**Exercise requirements:** For the records below, report how many lines include the word "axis". Only the number should appear.

──────── Data supplied ────────

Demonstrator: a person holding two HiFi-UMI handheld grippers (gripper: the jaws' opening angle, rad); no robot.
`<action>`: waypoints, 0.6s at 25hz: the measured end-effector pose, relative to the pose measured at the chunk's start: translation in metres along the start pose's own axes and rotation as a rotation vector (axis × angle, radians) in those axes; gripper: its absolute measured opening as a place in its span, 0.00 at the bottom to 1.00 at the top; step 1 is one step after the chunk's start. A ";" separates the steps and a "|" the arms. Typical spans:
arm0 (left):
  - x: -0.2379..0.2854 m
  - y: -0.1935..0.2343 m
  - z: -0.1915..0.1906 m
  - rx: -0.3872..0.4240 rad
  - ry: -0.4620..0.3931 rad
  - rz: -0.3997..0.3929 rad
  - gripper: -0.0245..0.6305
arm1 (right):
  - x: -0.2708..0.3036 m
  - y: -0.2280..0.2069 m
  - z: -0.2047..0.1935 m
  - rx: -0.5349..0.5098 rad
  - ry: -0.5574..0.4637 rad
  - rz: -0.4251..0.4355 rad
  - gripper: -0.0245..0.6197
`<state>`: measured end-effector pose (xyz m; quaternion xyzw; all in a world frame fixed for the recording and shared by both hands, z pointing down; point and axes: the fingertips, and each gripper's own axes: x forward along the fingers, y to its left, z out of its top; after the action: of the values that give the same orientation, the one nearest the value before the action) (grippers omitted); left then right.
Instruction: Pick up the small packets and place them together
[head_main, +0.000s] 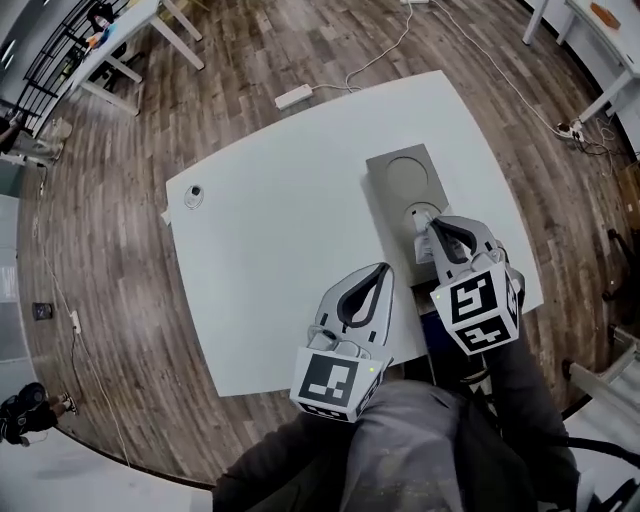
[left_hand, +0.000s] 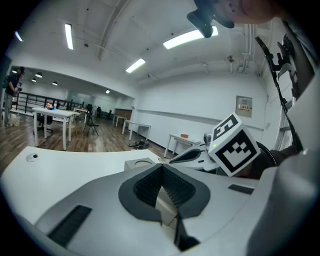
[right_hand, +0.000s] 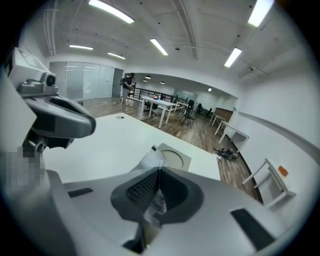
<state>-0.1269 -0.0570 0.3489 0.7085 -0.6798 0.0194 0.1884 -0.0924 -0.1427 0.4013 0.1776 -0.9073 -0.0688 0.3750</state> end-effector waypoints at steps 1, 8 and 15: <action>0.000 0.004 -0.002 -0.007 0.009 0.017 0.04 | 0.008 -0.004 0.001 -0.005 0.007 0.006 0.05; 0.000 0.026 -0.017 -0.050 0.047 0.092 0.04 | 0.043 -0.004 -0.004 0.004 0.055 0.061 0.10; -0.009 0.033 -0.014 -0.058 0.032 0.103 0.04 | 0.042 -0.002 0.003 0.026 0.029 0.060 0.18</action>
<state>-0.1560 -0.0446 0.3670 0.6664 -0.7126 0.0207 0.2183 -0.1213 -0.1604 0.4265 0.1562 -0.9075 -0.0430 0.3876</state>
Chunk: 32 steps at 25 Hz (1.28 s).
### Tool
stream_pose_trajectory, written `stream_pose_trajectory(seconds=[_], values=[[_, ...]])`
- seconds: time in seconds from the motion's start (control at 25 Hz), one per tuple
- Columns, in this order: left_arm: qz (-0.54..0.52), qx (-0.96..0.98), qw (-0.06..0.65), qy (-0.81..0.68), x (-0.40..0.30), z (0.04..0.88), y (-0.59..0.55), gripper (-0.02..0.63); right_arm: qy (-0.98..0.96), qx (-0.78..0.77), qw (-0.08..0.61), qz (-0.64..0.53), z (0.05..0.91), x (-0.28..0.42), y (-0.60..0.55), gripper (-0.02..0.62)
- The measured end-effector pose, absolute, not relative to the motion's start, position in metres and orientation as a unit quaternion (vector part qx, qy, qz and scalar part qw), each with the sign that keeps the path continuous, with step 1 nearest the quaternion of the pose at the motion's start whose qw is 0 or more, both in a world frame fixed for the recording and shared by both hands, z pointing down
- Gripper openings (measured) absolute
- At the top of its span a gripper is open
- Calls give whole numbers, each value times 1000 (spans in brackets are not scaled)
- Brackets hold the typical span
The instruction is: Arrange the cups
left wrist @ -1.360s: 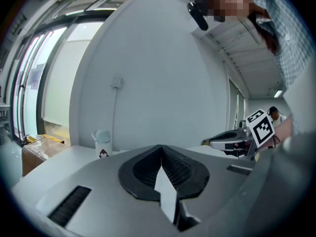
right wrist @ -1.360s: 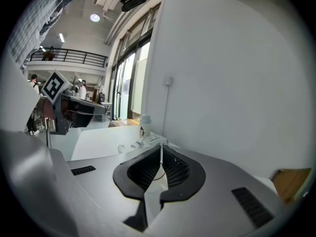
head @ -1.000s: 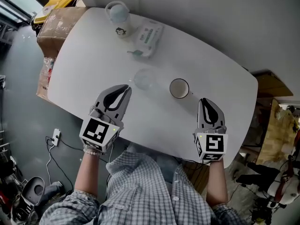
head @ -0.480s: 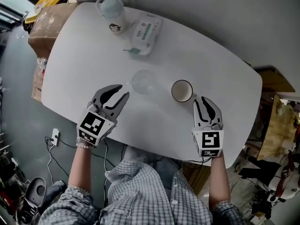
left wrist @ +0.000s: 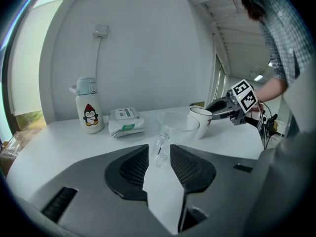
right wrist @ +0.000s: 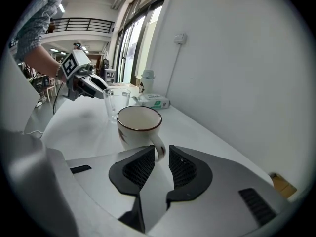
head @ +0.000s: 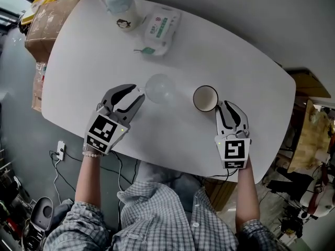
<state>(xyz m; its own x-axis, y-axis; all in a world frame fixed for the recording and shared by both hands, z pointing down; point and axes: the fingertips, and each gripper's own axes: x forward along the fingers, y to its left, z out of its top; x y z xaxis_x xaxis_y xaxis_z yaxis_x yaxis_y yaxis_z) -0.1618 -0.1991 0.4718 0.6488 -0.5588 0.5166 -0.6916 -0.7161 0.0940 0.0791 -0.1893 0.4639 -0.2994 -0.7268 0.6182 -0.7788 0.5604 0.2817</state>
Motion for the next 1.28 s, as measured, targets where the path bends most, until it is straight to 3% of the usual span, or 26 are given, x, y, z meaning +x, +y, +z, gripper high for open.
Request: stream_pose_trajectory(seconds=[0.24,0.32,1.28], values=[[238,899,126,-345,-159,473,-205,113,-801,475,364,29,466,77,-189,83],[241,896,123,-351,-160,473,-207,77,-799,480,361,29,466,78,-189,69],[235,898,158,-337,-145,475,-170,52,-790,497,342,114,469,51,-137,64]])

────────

**Response to this task:** 2